▶ [The problem]
In the data below, find each line that contains the word "frame" and copy it.

===== Data shown

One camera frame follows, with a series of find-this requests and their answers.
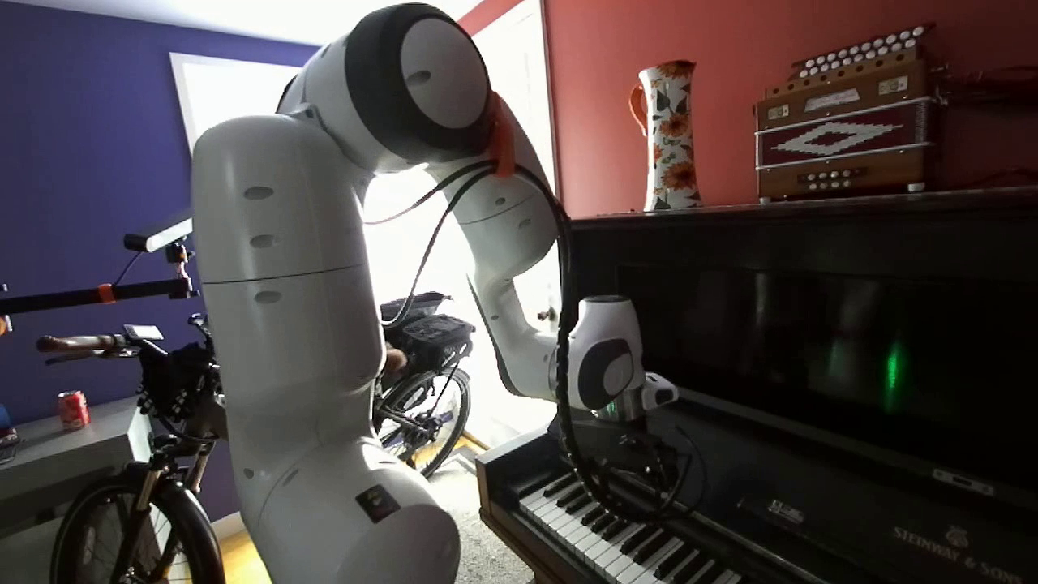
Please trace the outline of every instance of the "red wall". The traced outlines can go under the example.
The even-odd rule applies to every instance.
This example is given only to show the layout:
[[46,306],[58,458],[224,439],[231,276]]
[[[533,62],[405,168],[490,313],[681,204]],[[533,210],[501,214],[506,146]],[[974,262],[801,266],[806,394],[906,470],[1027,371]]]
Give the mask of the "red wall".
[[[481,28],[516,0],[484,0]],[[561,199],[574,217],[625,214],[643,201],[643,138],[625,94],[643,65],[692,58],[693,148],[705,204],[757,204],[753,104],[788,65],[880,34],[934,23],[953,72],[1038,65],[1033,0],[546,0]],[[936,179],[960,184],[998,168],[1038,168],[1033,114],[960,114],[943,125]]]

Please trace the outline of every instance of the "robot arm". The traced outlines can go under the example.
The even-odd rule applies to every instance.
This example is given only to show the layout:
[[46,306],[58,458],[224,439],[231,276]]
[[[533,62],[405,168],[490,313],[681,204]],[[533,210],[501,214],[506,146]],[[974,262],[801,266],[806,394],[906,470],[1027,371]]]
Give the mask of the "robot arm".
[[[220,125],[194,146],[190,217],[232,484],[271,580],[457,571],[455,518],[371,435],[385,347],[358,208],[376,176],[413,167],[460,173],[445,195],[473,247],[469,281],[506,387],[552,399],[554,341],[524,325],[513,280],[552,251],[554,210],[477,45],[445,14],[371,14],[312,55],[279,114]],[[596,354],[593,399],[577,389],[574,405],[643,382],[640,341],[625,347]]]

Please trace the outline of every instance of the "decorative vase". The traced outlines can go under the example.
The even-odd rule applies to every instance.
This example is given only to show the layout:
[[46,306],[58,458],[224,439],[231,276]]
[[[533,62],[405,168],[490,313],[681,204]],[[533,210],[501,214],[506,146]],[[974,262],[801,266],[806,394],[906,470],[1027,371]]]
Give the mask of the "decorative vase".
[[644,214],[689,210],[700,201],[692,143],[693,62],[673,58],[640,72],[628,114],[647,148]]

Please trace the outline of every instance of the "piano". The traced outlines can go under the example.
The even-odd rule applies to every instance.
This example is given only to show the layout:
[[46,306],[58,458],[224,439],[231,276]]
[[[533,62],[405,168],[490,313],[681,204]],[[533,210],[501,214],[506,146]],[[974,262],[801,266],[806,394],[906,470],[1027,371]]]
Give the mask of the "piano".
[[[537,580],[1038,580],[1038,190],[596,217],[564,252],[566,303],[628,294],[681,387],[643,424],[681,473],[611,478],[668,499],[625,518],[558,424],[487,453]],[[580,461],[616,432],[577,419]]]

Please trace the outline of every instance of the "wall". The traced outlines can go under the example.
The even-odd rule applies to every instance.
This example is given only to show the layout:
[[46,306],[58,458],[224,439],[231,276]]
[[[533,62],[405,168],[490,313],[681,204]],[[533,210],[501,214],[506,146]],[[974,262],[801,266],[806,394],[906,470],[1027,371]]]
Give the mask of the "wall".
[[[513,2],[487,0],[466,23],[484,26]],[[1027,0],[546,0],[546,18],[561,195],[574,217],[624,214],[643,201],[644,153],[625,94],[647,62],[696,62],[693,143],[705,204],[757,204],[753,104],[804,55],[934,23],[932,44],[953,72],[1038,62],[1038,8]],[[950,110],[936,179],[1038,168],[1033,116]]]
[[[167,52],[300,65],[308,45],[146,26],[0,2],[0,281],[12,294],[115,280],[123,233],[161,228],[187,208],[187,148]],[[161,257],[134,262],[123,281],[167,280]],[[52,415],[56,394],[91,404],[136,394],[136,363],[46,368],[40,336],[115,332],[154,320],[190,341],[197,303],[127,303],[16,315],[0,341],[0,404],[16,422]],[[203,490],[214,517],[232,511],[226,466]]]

==========
===== Data shown

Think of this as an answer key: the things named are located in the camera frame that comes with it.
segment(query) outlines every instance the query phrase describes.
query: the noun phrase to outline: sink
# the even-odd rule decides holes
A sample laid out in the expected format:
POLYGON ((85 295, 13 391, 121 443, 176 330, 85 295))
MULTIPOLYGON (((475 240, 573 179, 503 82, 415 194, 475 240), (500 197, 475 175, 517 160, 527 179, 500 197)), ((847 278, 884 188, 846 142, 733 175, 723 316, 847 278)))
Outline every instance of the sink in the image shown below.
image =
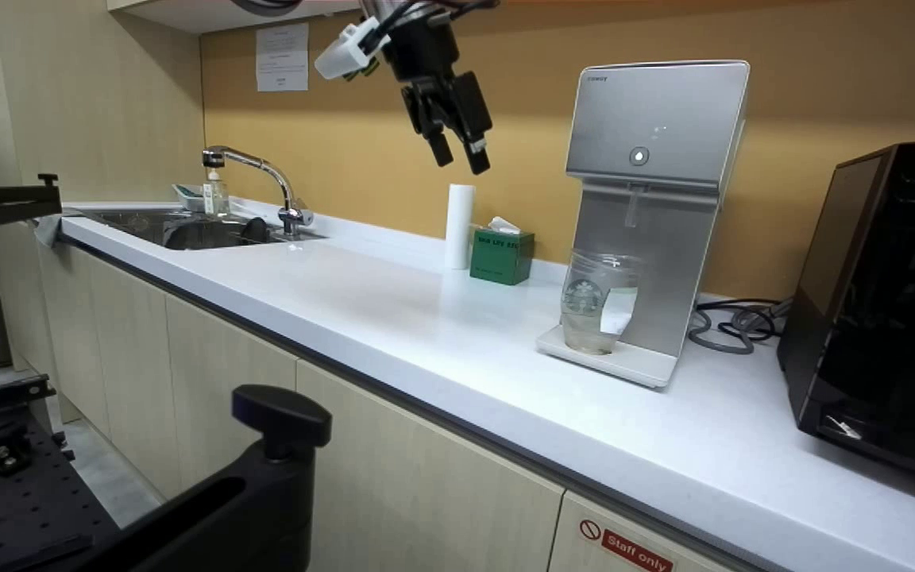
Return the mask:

==========

▶ [Reply]
One camera frame follows, with a series of find-this requests and their answers.
Think of this as an answer key: the things named are located in the camera frame that comes with it.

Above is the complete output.